Download the State of Digital Healthcare Technology in Children’s Hospitals 2026
Black Book Research has published an 87-page vendor-agnostic comparative study to help children’s hospital executives, pediatric academic medical centers, freestanding children’s hospitals, pediatric specialty networks, ambulatory pediatric enterprises, physician leaders, digital-health strategists, investors, consultants, and technology vendors identify which pediatric healthcare technology platforms, workflow tools, AI systems, access solutions, revenue-cycle technologies, and managed services partners are best aligned to the real-world demands of pediatric care delivery.
Built as a board-ready market analysis, the report evaluates children’s hospital digital health as operating infrastructure rather than as a generic acute-care technology segment. It examines how pediatric organizations are funding technology under pressure from access bottlenecks, workforce constraints, Medicaid and CHIP economics, electronic prior authorization, interoperability mandates, adolescent privacy requirements, family communication needs, cybersecurity risk, and implementation capacity limits.

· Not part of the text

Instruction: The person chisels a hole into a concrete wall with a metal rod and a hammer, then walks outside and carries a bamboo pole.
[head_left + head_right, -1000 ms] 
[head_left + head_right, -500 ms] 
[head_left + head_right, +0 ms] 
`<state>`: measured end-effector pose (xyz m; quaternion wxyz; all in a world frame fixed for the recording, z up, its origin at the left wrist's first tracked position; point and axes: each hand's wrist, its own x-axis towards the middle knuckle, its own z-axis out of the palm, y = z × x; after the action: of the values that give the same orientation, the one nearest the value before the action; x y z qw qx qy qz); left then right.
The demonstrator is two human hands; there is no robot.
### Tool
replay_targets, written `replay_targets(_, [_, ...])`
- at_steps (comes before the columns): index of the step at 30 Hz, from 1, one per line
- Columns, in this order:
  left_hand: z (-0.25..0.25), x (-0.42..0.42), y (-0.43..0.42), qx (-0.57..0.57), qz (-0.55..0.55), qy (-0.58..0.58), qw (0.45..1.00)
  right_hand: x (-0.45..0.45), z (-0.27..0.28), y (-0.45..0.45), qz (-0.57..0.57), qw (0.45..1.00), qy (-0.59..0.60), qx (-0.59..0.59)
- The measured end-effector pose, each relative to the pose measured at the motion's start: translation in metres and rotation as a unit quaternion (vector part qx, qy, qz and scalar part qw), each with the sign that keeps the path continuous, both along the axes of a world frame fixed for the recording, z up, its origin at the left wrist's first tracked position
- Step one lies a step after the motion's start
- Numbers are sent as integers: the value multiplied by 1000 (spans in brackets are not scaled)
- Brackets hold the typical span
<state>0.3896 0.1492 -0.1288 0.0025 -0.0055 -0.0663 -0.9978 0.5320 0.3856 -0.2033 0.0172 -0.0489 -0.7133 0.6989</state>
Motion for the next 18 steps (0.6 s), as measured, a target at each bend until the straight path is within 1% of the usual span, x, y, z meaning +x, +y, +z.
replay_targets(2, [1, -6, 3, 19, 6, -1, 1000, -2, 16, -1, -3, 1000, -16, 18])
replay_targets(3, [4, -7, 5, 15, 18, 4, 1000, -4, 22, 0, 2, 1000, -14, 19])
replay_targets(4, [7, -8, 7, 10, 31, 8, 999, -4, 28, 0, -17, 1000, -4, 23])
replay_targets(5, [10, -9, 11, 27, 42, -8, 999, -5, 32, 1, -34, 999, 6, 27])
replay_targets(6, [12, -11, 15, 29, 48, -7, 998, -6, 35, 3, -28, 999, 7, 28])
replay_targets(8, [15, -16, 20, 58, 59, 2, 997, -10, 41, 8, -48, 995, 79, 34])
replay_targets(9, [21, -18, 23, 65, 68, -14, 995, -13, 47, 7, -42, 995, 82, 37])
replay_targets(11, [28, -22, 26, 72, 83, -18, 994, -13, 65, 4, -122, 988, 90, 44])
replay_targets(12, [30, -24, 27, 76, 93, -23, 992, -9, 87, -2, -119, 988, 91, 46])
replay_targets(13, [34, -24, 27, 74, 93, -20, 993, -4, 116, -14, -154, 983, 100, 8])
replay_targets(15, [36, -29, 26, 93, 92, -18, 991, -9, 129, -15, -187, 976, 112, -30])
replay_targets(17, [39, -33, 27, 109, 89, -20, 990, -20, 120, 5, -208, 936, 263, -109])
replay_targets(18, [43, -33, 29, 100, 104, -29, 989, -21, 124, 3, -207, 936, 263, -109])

The report is grounded in Black Book Research’s 1,638-respondent study base across freestanding children’s hospitals, pediatric academic medical centers, hospital-within-hospital pediatric entities, pediatric specialty and rehabilitation facilities, ambulatory pediatric networks, independent pediatric groups, and corporate shared-services leaders. It applies a pediatric-adapted 18-KPI evaluation framework across inpatient EHRs, pediatric ambulatory EHR and practice-management systems, revenue cycle, patient access, digital front door, family engagement, prior authorization, payer connectivity, enterprise data, AI, interoperability, virtual care, behavioral health, throughput, imaging, medication management, cybersecurity, and outsourced support.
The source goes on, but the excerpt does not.